In Part 2 of my series, I will discuss what football taught me about mentality and explore a closely-related concept that Tim Grover calls "The Dark Side."


There was something about the way that top players talked about the concept of winning that first got me thinking about mentality. Unsurprisingly, these thoughts first came to life through observation of the club that I've supported for over a decade: Juventus FC. The players at the club didn't just talk about winning, they talked about having the obligation of winning. That is, they said that they owed victory to their fans, the club, and the institution that they represent.

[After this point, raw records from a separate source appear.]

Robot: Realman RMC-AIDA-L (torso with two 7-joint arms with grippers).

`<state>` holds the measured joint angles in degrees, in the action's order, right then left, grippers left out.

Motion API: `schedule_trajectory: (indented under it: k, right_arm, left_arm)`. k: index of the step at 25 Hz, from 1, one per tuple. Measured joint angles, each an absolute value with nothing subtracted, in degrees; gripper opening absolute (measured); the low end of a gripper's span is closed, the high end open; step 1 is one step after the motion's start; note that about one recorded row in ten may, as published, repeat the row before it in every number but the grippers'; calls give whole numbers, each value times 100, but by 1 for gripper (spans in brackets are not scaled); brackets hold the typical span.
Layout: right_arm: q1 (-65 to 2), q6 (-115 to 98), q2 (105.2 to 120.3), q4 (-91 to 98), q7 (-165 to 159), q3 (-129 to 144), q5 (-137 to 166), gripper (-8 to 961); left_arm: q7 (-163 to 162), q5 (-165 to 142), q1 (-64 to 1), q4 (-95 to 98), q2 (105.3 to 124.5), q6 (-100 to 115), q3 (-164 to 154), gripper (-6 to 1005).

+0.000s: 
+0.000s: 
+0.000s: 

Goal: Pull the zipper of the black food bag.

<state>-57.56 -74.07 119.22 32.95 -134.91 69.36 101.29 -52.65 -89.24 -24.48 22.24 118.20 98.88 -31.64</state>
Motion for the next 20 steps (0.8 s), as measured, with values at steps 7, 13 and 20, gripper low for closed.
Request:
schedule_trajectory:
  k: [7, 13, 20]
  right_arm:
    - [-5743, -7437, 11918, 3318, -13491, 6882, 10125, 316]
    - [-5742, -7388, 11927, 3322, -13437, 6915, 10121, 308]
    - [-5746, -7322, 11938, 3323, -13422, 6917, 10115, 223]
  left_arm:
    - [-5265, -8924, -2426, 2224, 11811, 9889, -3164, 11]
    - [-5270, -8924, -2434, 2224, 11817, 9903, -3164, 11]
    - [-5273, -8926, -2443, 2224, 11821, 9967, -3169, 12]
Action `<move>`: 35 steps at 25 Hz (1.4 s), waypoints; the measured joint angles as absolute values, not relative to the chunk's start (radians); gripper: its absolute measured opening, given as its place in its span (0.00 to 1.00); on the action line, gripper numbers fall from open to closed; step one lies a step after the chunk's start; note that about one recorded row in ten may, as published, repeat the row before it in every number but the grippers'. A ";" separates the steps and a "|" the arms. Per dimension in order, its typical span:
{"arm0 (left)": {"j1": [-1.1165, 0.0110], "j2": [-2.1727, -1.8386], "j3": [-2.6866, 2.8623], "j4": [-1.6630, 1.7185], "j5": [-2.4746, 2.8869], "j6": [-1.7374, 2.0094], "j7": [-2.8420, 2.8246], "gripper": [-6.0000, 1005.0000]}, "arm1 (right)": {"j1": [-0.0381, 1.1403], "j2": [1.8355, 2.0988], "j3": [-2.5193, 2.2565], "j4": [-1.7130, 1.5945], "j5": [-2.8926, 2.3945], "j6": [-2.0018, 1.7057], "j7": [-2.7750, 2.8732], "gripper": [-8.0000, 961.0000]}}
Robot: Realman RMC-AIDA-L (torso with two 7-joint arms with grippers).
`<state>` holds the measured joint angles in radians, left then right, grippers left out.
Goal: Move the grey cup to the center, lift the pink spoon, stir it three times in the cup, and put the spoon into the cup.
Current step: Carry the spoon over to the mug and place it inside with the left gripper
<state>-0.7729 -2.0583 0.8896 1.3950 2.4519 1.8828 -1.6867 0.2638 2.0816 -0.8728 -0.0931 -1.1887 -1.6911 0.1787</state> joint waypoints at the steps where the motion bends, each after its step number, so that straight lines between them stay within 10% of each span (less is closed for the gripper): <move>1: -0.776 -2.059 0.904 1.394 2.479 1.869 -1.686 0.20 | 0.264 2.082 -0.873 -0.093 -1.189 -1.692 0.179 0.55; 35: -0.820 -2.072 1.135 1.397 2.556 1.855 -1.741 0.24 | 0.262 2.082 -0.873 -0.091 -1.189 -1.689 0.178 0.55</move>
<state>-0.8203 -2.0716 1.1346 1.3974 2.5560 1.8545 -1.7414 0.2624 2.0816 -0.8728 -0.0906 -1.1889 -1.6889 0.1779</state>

This absolutely fascinated me. How could the players be so calm, so assured, and so strong in the way that they described their responsibility to possess unshakable mental strength? How could they have so little time to feel insecure, weak, or sorry for themselves? Now of course, I do understand that as a fan I don't get to see the players' "true" faces after the camera is gone, but I still found that their behavior on the pitch quite impressively matched their words off it.

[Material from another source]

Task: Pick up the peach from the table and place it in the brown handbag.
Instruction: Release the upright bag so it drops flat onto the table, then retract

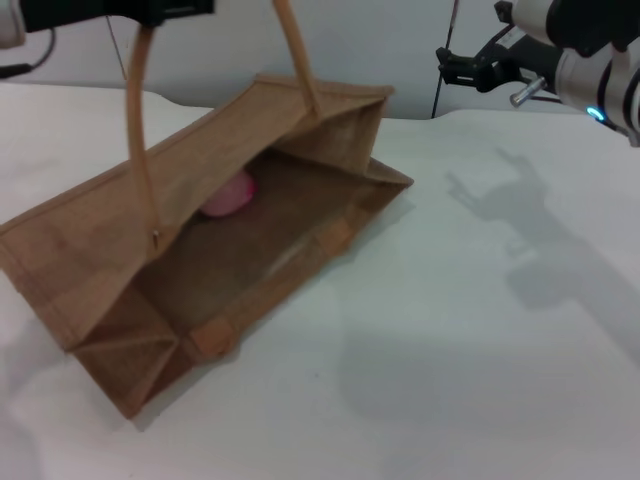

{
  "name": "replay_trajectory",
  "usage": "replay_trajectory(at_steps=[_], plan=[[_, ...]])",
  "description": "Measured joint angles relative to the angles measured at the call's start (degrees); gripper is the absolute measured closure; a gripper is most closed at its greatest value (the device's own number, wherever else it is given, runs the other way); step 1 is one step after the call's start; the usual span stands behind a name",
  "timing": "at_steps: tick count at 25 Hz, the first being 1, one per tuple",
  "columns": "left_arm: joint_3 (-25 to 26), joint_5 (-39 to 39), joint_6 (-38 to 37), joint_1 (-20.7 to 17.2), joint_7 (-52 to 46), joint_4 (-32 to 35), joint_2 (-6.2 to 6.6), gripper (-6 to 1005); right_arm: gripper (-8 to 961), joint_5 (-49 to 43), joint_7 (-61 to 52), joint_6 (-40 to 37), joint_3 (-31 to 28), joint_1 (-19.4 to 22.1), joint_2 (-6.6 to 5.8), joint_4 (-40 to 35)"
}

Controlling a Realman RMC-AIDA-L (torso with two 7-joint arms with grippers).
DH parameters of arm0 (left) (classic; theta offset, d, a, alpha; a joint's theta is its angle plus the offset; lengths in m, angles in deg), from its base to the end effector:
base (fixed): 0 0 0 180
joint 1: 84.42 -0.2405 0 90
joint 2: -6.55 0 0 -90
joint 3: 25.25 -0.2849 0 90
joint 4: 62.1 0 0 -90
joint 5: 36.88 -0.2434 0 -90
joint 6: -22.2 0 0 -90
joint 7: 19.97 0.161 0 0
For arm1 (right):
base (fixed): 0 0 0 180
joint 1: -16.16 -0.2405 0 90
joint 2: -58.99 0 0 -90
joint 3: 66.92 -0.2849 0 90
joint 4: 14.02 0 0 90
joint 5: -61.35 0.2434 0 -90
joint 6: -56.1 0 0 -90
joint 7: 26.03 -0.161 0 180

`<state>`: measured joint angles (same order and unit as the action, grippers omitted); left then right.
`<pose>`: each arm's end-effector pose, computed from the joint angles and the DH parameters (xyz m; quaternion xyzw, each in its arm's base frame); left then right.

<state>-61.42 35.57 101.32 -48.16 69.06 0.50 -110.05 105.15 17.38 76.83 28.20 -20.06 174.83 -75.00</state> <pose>-0.2099 0.4668 0.1176 -0.8956 -0.1097 -0.2630 0.3417 0.1588 0.5127 -0.0441 -0.8777 0.1221 0.0702 0.4581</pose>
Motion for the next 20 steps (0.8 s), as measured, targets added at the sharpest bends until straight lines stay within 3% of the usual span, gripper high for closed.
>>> replay_trajectory(at_steps=[12, 20], plan=[[0.0, 2.4, 11.2, 5.6, 7.8, -13.0, 0.14, 118, 57, 0.8, 0.0, 0.0, -0.1, -0.6, -0.01, 0.1], [-0.2, 2.0, 14.7, 7.3, 11.3, -16.5, 0.04, 120, 56, 0.9, 0.0, 0.0, -0.5, -0.9, 0.0, 0.5]])
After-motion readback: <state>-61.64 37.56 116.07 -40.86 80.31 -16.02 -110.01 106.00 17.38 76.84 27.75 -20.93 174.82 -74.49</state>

At Juve, winning is almost an obligation.
— Giorgio Chiellini (Defender for Juventus FC)

I continued to observe these great players and great players at other clubs. From this, I found out that one of the most fundamental prerequisites for achieving true success in your life is to create and be immersed in a culture of winning. This culture defines how you approach every moment, every game and, quite frankly, every challenge in life. Understanding this culture, then, was crucial in enabling me to understand why the greatest players had such an unwavering certainty and loyalty to both the concept of winning and the mentality of winning in itself. Sure, you can't just "think" yourself to victory through mental strength, but football made me realize that possessing a winning mentality is a crucial building block on the question for true success.

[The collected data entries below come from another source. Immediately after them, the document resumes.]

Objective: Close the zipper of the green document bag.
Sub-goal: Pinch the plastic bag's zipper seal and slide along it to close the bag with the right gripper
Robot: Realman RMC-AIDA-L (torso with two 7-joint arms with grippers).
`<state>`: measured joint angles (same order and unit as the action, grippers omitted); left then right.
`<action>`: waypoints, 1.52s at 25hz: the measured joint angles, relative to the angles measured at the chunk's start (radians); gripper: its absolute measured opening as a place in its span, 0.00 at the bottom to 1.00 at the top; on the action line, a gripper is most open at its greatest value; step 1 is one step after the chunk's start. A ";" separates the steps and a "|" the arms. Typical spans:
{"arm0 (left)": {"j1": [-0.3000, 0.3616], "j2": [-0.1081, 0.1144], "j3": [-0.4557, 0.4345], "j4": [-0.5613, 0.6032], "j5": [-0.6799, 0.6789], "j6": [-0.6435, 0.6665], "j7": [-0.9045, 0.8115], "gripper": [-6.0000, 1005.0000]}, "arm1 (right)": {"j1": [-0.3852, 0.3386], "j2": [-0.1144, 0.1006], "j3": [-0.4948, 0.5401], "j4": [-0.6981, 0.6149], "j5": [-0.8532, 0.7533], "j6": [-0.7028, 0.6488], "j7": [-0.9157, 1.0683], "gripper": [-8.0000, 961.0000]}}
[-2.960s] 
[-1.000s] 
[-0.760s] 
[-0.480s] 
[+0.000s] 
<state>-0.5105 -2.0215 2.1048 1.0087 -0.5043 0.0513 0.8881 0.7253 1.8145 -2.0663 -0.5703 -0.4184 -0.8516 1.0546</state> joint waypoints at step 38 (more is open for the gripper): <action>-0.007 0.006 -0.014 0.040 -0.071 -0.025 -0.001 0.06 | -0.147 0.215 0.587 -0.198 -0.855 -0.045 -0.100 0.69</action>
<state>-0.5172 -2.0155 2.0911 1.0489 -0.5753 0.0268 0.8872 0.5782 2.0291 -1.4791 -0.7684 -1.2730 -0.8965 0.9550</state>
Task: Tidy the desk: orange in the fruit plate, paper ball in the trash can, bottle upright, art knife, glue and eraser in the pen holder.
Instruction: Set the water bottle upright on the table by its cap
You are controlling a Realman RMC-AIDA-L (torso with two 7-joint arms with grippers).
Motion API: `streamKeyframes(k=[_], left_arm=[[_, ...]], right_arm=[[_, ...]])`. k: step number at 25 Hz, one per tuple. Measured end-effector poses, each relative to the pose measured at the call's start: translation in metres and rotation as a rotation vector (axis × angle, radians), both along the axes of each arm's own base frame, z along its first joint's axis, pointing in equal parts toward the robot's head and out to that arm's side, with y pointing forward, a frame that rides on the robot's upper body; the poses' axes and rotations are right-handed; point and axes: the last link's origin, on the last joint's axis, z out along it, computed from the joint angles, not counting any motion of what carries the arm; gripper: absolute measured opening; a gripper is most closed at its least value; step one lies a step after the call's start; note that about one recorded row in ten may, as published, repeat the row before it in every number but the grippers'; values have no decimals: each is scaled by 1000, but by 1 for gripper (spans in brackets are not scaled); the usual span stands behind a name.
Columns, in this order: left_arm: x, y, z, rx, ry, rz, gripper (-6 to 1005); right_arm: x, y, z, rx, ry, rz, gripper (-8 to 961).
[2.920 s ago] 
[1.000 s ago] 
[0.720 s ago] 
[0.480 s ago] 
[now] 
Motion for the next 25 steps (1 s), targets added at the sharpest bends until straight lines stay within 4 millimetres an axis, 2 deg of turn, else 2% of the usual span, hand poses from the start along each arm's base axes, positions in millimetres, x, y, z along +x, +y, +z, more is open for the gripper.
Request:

Victory may be a burden for some but for us, it’s an obsession.
— Claudio Marchisio (Midfielder for Juventus FC)

This mentality of winning isn't limited to just winning games or championships; it also extends to personal aspirations. Think of it this way. An obligation to win means that you constantly have to be the best, especially as others around you improve as they strive to knock you off your throne. If others around you are constantly improving and catching up to you, then you also have to continually improve every aspect of yourself, even though it may seem unnecessary given that you're currently on top.

However, your commitment to improving yourself has to be as ruthless as your commitment to winning. If this is not the case, complacency sets in, you get knocked off your throne, and you'll suddenly be left wondering what happened to the glory days of old. I guess I now see why and how I became so obsessed with personal development, which is particularly relevant today given that the "Fourth Industrial Revolution" is already well underway and forcing us to be constantly learning in order to avoid becoming obsolete.

I have to be good; I have to win. But I have no concerns over that. If I did, I would have gone fishing.
— Zinedine Zidane (Former coach and player of Real Madrid C.F.)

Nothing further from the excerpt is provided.